→ **What the exercise asks**: Give only the number of lines below that contain the word "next".
———
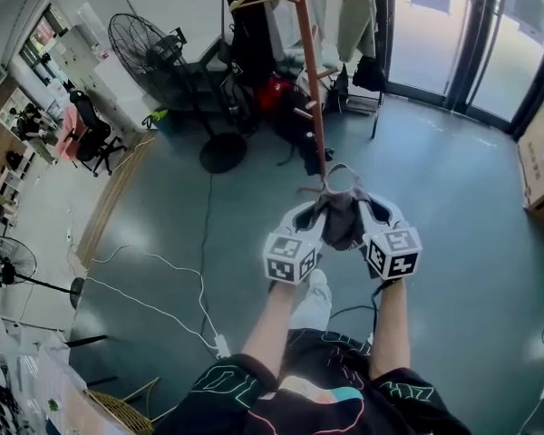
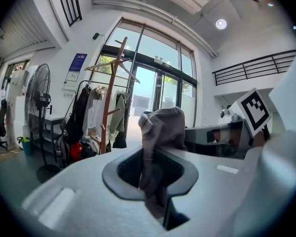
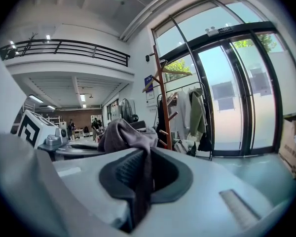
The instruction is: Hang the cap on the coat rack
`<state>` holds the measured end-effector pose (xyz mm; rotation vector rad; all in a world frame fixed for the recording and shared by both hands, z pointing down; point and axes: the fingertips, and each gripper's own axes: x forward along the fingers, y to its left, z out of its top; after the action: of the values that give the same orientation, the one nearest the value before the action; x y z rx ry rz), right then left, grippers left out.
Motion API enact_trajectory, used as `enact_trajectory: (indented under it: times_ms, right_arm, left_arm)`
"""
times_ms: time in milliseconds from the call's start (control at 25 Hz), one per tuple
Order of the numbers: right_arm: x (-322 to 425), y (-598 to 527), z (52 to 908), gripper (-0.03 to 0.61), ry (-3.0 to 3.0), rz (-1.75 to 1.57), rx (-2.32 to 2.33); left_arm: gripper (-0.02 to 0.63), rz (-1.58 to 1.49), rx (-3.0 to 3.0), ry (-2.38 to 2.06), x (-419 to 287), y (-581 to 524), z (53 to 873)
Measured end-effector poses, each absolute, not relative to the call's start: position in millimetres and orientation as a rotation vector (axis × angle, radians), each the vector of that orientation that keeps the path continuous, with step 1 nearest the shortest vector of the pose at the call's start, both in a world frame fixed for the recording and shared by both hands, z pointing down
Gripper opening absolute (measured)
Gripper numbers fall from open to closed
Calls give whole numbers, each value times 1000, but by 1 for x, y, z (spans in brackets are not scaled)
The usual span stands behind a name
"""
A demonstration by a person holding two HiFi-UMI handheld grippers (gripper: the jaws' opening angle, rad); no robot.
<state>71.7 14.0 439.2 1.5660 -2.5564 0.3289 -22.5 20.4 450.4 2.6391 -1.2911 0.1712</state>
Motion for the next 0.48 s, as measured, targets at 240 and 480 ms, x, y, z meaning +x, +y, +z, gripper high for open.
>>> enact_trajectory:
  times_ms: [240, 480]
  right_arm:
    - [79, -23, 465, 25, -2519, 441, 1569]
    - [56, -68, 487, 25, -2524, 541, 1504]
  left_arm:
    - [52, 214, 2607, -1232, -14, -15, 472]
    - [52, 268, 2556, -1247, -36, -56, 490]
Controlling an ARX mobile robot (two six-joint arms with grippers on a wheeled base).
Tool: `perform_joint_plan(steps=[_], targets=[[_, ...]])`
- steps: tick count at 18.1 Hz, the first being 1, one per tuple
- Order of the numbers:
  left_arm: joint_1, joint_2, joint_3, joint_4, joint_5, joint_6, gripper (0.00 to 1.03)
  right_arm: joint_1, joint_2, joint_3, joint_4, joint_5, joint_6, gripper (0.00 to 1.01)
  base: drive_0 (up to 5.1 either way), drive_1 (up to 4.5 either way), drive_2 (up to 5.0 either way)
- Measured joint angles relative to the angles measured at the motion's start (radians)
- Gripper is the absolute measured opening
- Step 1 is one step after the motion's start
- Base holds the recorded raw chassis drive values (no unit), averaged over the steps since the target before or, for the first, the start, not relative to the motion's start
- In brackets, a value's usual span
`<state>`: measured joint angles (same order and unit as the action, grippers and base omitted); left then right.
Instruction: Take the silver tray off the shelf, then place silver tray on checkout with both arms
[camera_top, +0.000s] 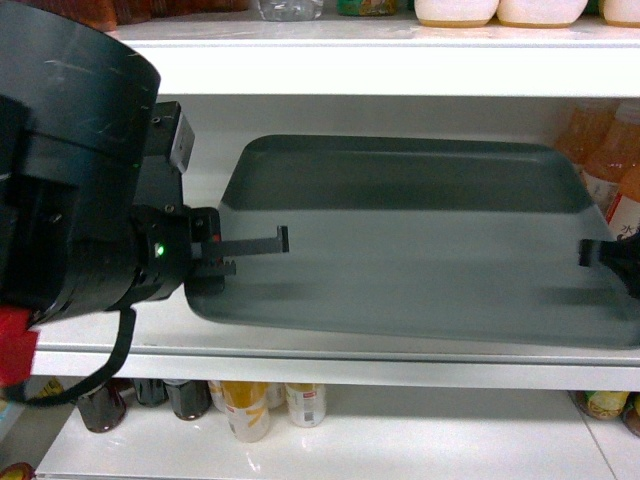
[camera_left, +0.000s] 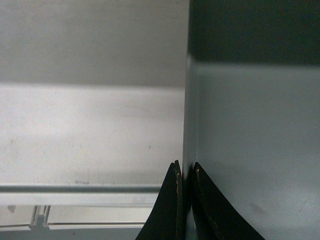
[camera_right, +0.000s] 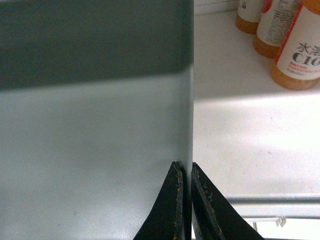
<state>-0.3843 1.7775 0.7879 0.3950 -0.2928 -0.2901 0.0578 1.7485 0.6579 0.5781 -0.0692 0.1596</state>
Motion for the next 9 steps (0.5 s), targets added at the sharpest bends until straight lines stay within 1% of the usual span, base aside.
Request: perform_joint_plan(steps=[1, 2, 3, 9], targets=[[-0.014, -0.052, -0.059, 0.006, -0.014, 0.0, 0.03, -0.005, -0.081, -0.07, -0.002, -0.014, 0.002, 0.03, 0.0, 0.0, 0.0], [-0.032, -0.126, -0.134, 0.012, -0.028, 0.0, 0.03, -0.021, -0.189, -0.171, 0.026, -0.045, 0.006, 0.03, 0.0, 0.0, 0.0], [-0.037, -0.148, -0.147, 0.011, -0.032, 0.002, 0.03, -0.019, -0.235, -0.203, 0.024, -0.049, 0.008, 0.03, 0.0, 0.0, 0.0], [-0.037, -0.146, -0.146, 0.021, -0.034, 0.003, 0.03, -0.019, -0.237, -0.202, 0.03, -0.05, 0.01, 0.03, 0.0, 0.0, 0.0]])
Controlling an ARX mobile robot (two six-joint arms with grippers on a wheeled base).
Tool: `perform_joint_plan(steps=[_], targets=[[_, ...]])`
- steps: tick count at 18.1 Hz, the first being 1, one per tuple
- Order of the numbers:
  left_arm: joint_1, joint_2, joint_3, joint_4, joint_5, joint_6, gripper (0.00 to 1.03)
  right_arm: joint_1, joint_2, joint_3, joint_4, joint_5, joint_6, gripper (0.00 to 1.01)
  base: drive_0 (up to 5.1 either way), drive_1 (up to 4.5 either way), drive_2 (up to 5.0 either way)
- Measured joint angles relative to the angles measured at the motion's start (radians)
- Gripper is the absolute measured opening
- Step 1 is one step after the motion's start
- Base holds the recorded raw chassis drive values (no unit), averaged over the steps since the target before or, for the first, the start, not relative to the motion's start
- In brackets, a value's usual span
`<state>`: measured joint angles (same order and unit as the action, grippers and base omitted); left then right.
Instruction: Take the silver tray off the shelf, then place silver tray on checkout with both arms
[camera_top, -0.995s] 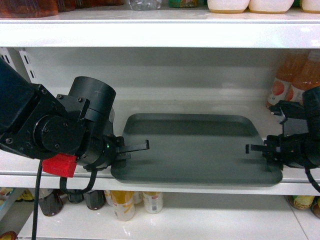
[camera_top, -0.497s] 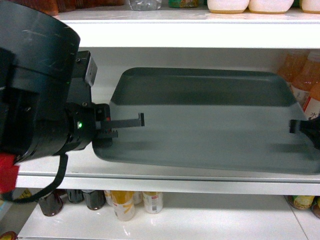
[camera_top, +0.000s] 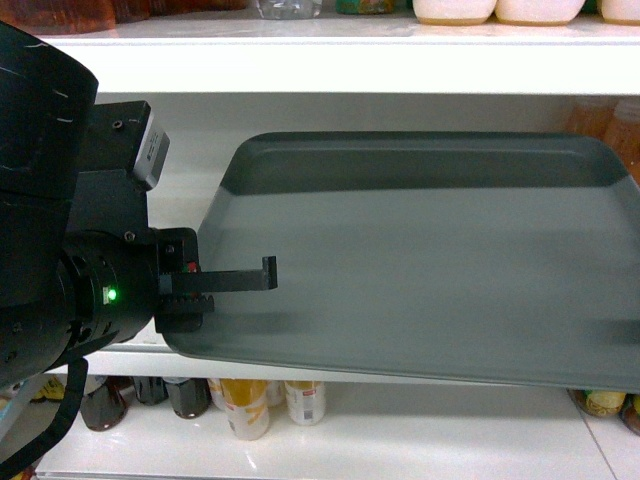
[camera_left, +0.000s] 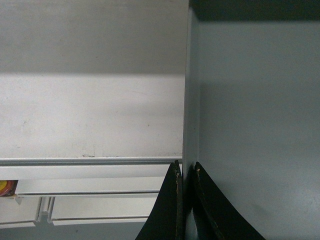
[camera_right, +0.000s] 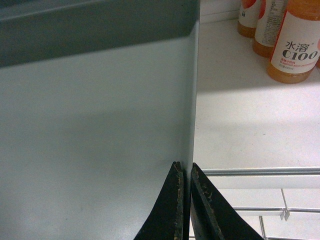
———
→ **Reply**: 2